Deputy of the Legislative Assembly of El Salvador from San Salvador
- In office 1 May 1988 – 1 May 1991

Personal details
- Born: 10 August 1942
- Died: 9 July 2024 (aged 81)
- Party: Nationalist Republican Alliance National Action Party National Conciliation Party Solidary Force
- Occupation: Politician, businessman, author, agriculturist, agricultural engineer
- Nickname: Lito

= Rafael Montalvo (politician) =

Salvadoran author and politician (1942–2024)

Rafael Montalvo, known as Don Lito, (10 August 1942 – 8 July 2024) was a Salvadoran politician, businessman, author, agriculturist, and agricultural engineer. He served in the Legislative Assembly of El Salvador as a member of the Nationalist Republican Alliance (ARENA) party from 1988 until 1991. Many of his writings focused on daily life in El Salvador.

Montalvo was born on 10 August 1942. In 1964, Montalvo graduated from Zamorano, an agricultural school in Honduras, and became an agricultural engineer and businessman focusing on agricultural products. He served as the president of the Land Bank (el Banco de Tierra) from 1983 until 1988. He was then elected to the Legislative Assembly of El Salvador from 1988 to 1991 as a member of the conservative ARENA party during the Salvadoran Civil War.

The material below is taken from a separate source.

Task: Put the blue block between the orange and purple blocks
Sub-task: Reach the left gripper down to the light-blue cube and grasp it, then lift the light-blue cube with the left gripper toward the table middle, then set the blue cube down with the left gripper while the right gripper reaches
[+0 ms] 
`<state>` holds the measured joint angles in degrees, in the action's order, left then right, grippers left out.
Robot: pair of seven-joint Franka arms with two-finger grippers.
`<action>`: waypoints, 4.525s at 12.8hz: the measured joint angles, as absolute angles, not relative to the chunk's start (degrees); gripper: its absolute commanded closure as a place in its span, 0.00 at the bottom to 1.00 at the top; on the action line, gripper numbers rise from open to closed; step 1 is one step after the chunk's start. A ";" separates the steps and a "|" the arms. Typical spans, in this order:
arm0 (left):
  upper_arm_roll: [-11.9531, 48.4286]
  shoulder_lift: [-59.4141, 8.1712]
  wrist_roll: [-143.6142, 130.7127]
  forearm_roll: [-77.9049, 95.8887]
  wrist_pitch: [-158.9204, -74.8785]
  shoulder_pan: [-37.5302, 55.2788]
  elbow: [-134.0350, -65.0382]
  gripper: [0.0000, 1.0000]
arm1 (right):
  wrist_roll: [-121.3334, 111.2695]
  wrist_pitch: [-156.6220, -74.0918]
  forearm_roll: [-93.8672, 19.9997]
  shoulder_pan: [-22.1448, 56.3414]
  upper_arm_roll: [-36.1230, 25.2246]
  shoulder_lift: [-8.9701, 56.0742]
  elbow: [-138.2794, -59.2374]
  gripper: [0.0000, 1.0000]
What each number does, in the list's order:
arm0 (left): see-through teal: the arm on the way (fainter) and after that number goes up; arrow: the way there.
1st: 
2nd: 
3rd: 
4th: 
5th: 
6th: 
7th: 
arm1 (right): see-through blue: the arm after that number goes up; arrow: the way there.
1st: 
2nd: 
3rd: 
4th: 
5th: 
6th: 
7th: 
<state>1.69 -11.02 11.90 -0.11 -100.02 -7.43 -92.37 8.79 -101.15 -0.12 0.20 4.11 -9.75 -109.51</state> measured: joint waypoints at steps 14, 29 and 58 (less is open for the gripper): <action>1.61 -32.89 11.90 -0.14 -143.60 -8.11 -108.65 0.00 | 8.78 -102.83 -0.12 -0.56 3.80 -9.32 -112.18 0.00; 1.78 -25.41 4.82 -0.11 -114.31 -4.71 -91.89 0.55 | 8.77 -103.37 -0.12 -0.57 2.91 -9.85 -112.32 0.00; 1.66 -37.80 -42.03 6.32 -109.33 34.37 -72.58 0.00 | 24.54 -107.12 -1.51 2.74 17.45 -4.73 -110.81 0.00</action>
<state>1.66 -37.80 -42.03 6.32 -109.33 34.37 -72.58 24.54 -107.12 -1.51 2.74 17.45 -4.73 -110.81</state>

In 2000, Montalvo ran for Mayor of San Salvador as the candidate from the National Action Party. He was also a candidate for Mayor of Antiguo Cuscatlán in 2006 on the National Conciliation Party (PCN) ticket, but lost the election. Montalvo ran for president of the ARENA party in 2017, but lost the party's internal election.

In the 2024 Salvadoran presidential election, he ran unsuccessfully for Vice President of El Salvador as the running mate of presidential candidate Javier Renderos on the Solidary Force party ticket.

Montalvo died from a cardiac arrest on 9 July 2024, at the age of 81.